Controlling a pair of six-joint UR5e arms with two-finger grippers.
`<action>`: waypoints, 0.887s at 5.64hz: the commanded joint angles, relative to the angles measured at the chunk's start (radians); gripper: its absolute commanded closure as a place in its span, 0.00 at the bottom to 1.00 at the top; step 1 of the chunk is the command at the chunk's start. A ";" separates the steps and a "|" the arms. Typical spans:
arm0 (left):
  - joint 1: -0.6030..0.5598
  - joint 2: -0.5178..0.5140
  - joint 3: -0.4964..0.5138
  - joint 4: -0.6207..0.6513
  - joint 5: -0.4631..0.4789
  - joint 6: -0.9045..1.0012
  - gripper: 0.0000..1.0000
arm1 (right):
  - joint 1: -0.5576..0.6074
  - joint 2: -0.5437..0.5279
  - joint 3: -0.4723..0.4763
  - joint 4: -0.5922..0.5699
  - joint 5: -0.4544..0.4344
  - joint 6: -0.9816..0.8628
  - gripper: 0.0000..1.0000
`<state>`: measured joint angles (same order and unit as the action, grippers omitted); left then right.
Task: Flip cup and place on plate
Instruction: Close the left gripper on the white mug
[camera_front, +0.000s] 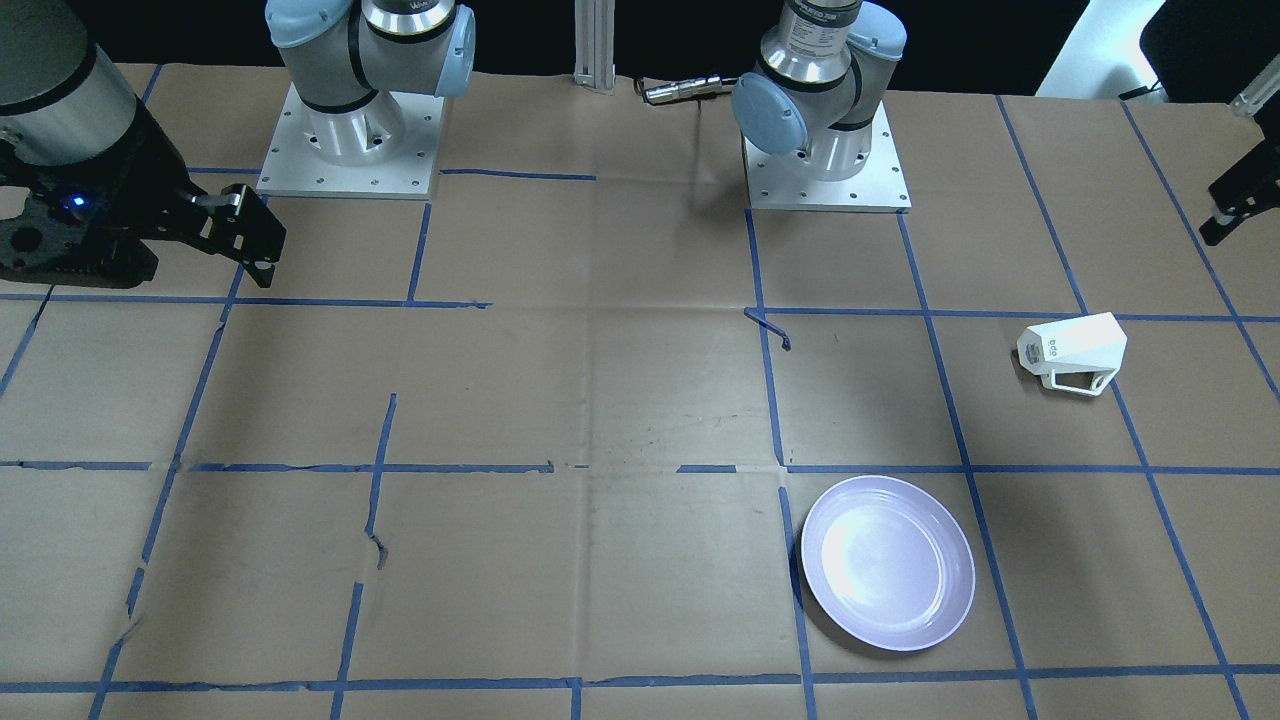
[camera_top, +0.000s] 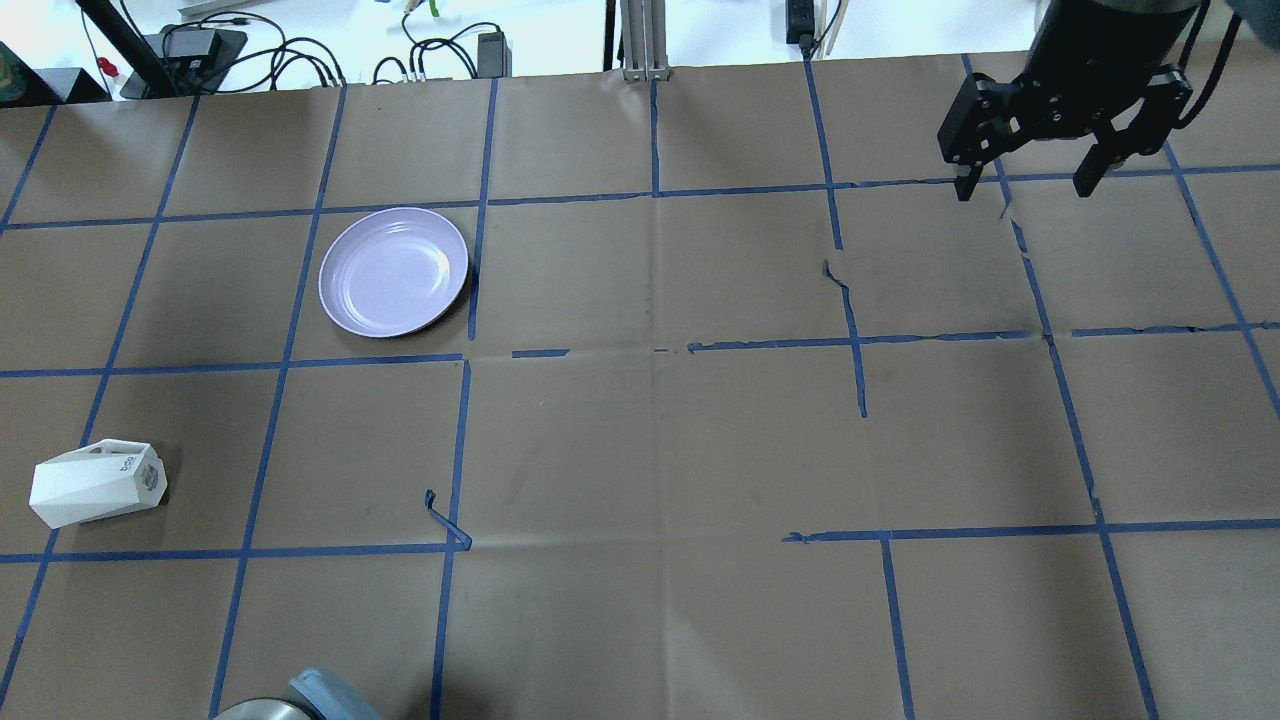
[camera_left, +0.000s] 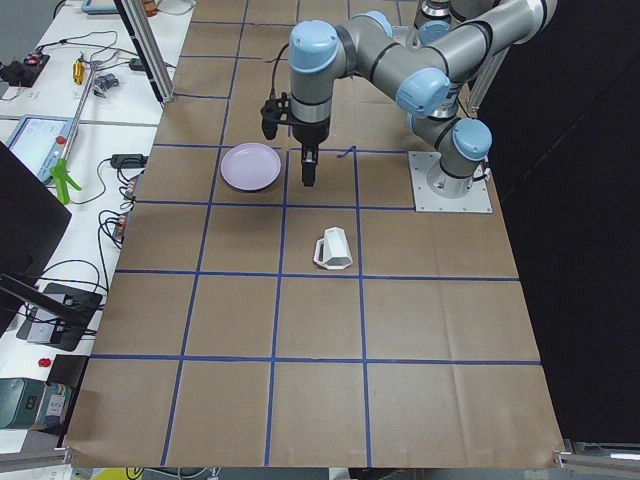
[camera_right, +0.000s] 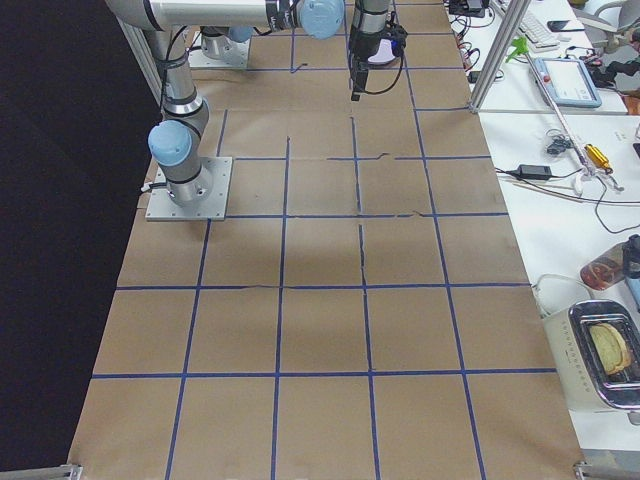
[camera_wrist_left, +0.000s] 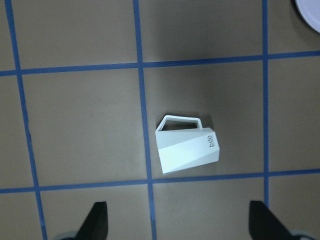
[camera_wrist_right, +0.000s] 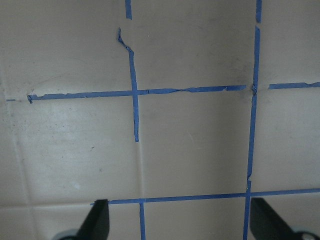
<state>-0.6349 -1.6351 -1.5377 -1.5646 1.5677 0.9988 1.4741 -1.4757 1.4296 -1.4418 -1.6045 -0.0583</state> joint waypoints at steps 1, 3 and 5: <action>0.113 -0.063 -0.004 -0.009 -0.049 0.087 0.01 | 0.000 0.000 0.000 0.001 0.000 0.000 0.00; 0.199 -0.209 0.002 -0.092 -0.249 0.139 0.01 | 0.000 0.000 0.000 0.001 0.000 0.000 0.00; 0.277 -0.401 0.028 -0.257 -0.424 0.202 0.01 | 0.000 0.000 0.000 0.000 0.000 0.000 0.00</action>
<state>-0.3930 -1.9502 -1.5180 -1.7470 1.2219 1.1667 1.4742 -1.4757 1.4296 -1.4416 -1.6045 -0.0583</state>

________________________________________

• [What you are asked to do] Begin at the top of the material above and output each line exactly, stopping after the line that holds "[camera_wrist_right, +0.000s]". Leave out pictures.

• [Exercise answer]
Controlling a pair of six-joint UR5e arms with two-finger grippers.
`<action>`: waypoints, 0.887s at 5.64hz: the commanded joint angles, relative to the angles measured at the chunk's start (radians); gripper: its absolute commanded closure as a place in its span, 0.00 at the bottom to 1.00 at the top; step 1 of the chunk is the command at the chunk's start. A ";" separates the steps and a "|" the arms. Typical spans:
arm0 (left):
  - joint 1: -0.6030..0.5598
  - joint 2: -0.5178..0.5140
  - joint 3: -0.4964..0.5138
  - joint 4: -0.6207..0.6513
  - joint 5: -0.4631..0.4789
  - joint 6: -0.9045..1.0012
  - gripper: 0.0000..1.0000
arm1 (right):
  - joint 1: -0.5576..0.6074
  - joint 2: -0.5437..0.5279
  - joint 3: -0.4723..0.4763
  - joint 4: -0.5922..0.5699
  - joint 5: -0.4544..0.4344
  - joint 6: -0.9816..0.8628
  - gripper: 0.0000..1.0000
`<state>`: measured joint angles (same order and unit as the action, grippers omitted); left then right.
Task: Flip cup and place on plate
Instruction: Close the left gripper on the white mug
[camera_front, +0.000s] 
[camera_top, +0.000s] 
[camera_left, +0.000s] 
[camera_right, +0.000s] 
[camera_wrist_left, +0.000s] 
[camera_wrist_right, +0.000s] 

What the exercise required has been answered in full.